▶ _Task requirements_
When the line containing "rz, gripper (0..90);" is reached, begin transcribing. Continue exactly through the final line of the listing, and return nothing else.

---+---

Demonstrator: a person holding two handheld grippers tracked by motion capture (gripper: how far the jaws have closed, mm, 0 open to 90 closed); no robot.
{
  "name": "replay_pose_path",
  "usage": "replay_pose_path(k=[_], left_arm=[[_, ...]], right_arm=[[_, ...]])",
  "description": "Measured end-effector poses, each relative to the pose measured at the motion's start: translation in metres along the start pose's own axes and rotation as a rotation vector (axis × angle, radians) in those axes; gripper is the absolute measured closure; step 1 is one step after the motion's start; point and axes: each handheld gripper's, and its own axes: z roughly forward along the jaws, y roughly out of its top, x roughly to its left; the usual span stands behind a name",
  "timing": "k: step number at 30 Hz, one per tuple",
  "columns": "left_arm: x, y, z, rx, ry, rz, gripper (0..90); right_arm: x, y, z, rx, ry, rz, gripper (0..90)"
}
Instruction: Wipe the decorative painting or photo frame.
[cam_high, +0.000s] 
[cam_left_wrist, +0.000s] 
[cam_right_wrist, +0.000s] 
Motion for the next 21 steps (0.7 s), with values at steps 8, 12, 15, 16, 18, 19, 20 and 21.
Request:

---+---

▶ _Answer to this problem_
  "columns": "left_arm: x, y, z, rx, ry, rz, gripper (0..90); right_arm: x, y, z, rx, ry, rz, gripper (0..90)"
}
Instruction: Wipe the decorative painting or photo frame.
[cam_high, +0.000s] 
[cam_left_wrist, +0.000s] 
[cam_right_wrist, +0.000s] 
Motion for the next 21 steps (0.7 s), with values at steps 8, 12, 15, 16, 18, 19, 20 and 21.
Request:

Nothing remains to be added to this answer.